Peer review process
Not revised: This Reviewed Preprint includes the authors’ original preprint (without revision), an eLife assessment, public reviews, and a provisional response from the authors.
Read more about eLife’s peer review process.Editors
- Reviewing EditorJan HaakerUniversity Medical Center Hamburg-Eppendorf, Hamburg, Germany
- Senior EditorChristian BüchelUniversity Medical Center Hamburg-Eppendorf, Hamburg, Germany
Reviewer #1 (Public review):
Summary:
The authors conducted a human neuroimaging study investigating the role of context in the representation of fear associations when the contingencies between a conditioned stimulus and shock unconditioned stimulus switch between contexts. The novelty of the analysis centered on neural pattern similarity to derive a measure of context and cue stability and generalization across different regions of the brain. Given the complexity and nuance of the results, it is kind of difficult to provide a concise summary. But during fear and reversal, there was cue generalization (between current CS+ cues) in the canonical fear network, and "item stability" for cues that changed their association with the shock in the IFG and precuneus. Reinstatement was quantified as pattern similarity for items or sets of cues from the earlier phases to the test phases, and they found different patterns in the IFG and dmPFC. A similar analytical strategy was applied to contexts.
Strengths:
Overall, I found this to be a novel use of MVPA to study the role of context in the reversal/extinction of human fear conditioning that yielded interesting results. The paper was overall well-written, with a strong introduction and fairly detailed methods and results. The lack of any univariate contrast results from the test phases was used as motivation for the neural pattern similarity approach, which I appreciated as a reader.
Weaknesses:
This is quite a complicated protocol and analysis plan. The authors did a decent job explaining it, given the complexity of the approach and the dense results. But it did take reading it a couple of times to start to understand it. I'm not sure if there is a simpler way to describe the approach though. Just an observation. But perhaps there is a better way to explain the density of the different comparisons between the multiple cues and contexts. It can be difficult to totally avoid jargon in a complex scientific article, but the paper is very jargon-y.
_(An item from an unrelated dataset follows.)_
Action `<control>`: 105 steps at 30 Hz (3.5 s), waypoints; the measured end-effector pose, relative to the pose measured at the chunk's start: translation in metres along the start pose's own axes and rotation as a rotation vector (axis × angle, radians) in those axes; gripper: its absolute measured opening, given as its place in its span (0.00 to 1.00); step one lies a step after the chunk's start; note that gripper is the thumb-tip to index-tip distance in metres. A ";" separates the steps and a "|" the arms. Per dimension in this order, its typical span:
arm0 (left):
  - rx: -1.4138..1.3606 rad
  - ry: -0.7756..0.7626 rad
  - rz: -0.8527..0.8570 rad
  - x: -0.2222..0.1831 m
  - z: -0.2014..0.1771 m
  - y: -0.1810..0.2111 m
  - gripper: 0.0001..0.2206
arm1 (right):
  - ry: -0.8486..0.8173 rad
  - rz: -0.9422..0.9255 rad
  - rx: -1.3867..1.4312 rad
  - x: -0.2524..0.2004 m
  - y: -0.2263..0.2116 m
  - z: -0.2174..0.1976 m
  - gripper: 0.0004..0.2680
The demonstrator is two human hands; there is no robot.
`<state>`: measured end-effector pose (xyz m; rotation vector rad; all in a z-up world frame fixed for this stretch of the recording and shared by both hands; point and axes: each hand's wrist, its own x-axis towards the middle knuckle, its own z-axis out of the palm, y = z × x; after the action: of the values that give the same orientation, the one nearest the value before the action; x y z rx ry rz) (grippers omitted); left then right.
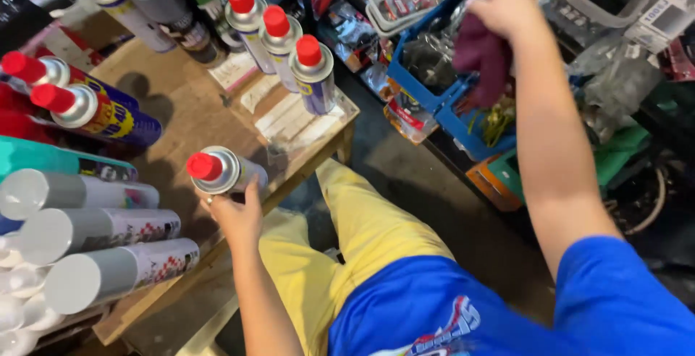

Here are a few more comments and stray observations, in no particular order of importance.
(1) I had a difficult time unpacking lines 419-420: "item stability represents the similarity of the neural representation of an item to other representations of this same item."
(2) The authors use the phrase "representational geometry" several times in the paper without clearly defining what they mean by this.
(3) The abstract is quite dense and will likely be challenging to decipher for those without a specialized knowledge of both the topic (fear conditioning) and the analytical approach. For instance, the goal of the study is clearly articulated in the first few sentences, but then suddenly jumps to a sentence stating "our data show that contingency changes during reversal induce memory traces with distinct representational geometries characterized by stable activity patterns across repetitions..." this would be challenging for a reader to grok without having a clear understanding of the complex analytical approach used in the paper.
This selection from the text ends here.